» **EXERCISE DIRECTIONS**
Print the first line of the data below and every one after it, through the line containing "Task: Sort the", exactly as written.

[Opening MATERIAL FOR THIS TASK section]

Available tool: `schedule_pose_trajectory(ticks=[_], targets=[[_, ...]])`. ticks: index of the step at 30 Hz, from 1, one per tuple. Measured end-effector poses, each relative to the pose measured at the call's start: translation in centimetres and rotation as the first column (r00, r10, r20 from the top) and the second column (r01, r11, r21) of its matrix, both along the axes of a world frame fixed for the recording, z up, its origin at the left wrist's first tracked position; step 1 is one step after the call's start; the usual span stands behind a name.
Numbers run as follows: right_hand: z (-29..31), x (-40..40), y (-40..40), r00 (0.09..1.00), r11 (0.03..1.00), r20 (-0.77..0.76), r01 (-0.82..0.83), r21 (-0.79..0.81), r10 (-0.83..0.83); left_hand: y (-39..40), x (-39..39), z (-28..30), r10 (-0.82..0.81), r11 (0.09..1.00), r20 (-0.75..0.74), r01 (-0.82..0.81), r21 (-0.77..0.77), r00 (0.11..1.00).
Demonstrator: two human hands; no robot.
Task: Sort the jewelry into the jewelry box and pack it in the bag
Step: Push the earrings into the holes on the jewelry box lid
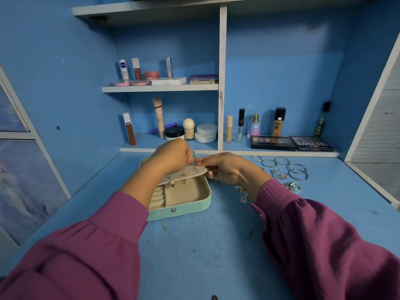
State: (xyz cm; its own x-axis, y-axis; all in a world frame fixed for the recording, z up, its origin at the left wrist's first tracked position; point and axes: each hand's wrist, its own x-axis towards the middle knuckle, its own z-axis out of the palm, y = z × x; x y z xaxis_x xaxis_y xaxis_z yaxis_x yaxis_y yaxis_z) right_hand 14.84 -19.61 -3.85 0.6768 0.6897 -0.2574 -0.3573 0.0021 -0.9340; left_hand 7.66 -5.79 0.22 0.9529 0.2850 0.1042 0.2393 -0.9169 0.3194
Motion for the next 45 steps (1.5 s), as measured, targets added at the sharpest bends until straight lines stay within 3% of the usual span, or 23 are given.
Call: schedule_pose_trajectory(ticks=[10,16,34,39,45], targets=[[0.2,-0.1,-0.2,1.0,1.0,-0.001,-0.018,-0.007,0.018,-0.6,0.1,-0.1,-0.03,0.991,-0.012,0.031,0.13,0.999],[0.1,0.1,0.0,1.0,1.0,-0.01,-0.002,-0.011,0.002,0.1,0.1,0.3,-0.047,0.998,0.004,0.047,-0.032,0.999],[0.1,-0.1,-0.2,1.0,1.0,0.02,0.003,0.003,-0.003,0.0,1.0,0.6,-0.149,0.988,-0.076,0.151,0.025,0.986],[0.2,0.0,0.0,1.0,1.0,0.022,0.015,0.015,-0.015,2.5,-0.1,1.6,-0.156,0.978,0.016,0.156,-0.14,0.988],[0.3,-0.2,-0.3,0.998,1.0,0.07,-0.001,0.019,-0.001,7.6,-4.0,0.6,0.046,0.892,0.18,0.041,-0.45,0.983]])
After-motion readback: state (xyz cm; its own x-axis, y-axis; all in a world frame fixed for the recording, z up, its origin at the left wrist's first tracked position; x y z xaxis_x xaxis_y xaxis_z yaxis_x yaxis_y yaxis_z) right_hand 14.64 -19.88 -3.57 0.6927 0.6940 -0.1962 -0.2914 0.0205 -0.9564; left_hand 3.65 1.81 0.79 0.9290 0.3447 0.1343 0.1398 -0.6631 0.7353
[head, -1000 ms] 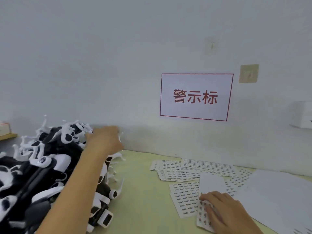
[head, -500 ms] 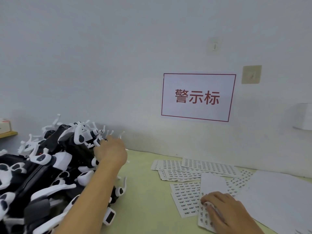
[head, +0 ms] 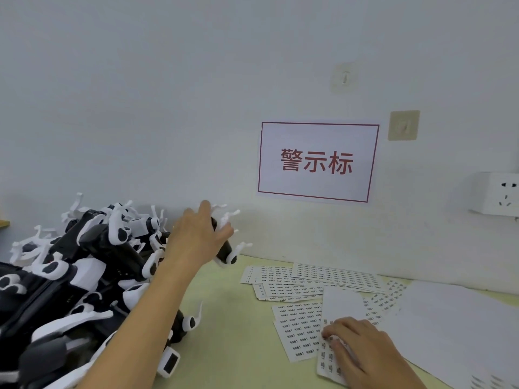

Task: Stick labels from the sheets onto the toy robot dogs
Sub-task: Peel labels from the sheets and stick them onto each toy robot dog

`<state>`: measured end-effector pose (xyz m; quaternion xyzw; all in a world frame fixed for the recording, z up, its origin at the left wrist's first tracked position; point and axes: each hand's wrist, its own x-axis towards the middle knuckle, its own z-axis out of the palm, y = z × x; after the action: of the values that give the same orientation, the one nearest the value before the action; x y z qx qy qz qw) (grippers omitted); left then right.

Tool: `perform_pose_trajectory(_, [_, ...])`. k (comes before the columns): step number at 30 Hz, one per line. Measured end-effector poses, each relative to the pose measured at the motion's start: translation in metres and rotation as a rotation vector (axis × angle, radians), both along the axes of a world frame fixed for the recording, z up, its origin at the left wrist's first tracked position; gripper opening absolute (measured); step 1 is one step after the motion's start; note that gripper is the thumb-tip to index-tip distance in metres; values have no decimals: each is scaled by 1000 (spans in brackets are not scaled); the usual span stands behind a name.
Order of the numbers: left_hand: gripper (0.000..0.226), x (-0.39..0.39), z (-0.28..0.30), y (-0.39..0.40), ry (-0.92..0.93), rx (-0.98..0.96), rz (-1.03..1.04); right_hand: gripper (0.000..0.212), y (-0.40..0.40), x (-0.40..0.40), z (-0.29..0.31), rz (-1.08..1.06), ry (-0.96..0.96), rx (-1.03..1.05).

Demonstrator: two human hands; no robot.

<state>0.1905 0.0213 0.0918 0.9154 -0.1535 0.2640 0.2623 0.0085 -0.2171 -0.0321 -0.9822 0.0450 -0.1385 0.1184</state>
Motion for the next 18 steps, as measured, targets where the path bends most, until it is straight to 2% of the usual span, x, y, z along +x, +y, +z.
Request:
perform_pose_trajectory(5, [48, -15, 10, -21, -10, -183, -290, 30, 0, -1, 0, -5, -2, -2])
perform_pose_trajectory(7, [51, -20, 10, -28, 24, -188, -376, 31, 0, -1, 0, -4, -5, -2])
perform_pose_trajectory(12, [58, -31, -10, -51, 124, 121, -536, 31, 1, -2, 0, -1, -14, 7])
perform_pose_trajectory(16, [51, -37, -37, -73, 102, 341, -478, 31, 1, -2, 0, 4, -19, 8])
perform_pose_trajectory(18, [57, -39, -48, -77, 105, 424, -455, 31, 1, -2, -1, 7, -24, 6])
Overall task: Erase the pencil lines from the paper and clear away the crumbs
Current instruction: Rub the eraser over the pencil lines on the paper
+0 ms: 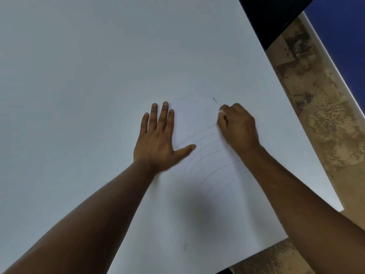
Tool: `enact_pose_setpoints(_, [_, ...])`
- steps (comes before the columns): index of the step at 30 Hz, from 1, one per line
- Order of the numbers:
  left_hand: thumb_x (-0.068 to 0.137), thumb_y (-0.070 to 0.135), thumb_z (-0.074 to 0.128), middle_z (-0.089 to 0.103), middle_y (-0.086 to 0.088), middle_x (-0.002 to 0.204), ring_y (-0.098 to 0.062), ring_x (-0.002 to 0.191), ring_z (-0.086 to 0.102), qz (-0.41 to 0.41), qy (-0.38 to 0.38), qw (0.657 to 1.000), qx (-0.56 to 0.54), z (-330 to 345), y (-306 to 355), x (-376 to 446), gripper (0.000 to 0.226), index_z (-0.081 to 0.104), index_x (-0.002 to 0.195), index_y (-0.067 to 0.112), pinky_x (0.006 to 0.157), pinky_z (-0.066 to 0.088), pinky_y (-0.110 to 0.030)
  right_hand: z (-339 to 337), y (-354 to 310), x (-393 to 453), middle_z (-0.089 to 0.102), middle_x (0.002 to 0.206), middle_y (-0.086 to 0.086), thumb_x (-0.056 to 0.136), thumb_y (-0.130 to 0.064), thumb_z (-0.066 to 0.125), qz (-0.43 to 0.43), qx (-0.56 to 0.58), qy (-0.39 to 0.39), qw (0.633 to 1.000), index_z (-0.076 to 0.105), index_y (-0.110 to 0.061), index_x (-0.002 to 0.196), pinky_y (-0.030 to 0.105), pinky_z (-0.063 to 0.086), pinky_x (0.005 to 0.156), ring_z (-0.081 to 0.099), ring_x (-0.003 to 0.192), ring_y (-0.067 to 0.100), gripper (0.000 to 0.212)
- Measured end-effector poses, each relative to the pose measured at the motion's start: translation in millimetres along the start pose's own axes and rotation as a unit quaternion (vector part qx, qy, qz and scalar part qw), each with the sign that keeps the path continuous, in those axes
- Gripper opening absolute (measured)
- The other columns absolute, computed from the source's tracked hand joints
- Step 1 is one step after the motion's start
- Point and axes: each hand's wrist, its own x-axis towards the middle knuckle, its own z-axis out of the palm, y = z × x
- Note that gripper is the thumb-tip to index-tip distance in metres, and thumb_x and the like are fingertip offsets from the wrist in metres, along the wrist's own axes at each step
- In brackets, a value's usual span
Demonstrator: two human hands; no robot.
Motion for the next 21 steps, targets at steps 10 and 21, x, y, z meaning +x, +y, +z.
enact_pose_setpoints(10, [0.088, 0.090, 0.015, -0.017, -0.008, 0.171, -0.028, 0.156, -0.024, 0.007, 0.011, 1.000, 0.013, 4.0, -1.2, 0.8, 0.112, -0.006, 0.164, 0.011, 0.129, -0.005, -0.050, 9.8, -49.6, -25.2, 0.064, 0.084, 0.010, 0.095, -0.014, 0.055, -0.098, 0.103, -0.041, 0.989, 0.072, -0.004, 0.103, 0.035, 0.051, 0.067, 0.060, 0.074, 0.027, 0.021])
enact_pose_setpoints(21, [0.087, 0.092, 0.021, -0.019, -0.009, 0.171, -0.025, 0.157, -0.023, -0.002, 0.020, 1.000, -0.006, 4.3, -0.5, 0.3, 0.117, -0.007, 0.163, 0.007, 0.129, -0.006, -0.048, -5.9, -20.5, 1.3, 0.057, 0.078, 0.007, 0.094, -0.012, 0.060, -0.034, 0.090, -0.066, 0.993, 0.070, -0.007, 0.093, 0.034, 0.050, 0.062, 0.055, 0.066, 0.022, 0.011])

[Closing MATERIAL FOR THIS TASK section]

» **YOUR SOLUTION**
Available tool: `schedule_pose_trajectory(ticks=[_], targets=[[_, ...]])`. ticks: index of the step at 30 Hz, from 1, one per tuple. Measured end-effector poses, each relative to the pose measured at the call's start: translation in centimetres and rotation as the first column (r00, r10, r20 from the top) and the second column (r01, r11, r21) of its matrix, both along the axes of a world frame fixed for the recording, z up, its origin at the left wrist's first tracked position; step 1 is one step after the call's start; the usual span stands behind a name.
Numbers run as follows: right_hand: z (-29..31), x (-40..40), y (-40..40), r00 (0.09..1.00), r11 (0.03..1.00), r20 (-0.77..0.76), r01 (-0.82..0.83), r21 (-0.79..0.81), r10 (-0.83..0.83); left_hand: y (-39..40), x (-39..39), z (-28..30), r10 (-0.82..0.81), r11 (0.09..1.00), r20 (-0.75..0.74), r01 (-0.82..0.81), r21 (-0.77..0.77), r00 (0.11..1.00).
Demonstrator: two human hands; no robot.
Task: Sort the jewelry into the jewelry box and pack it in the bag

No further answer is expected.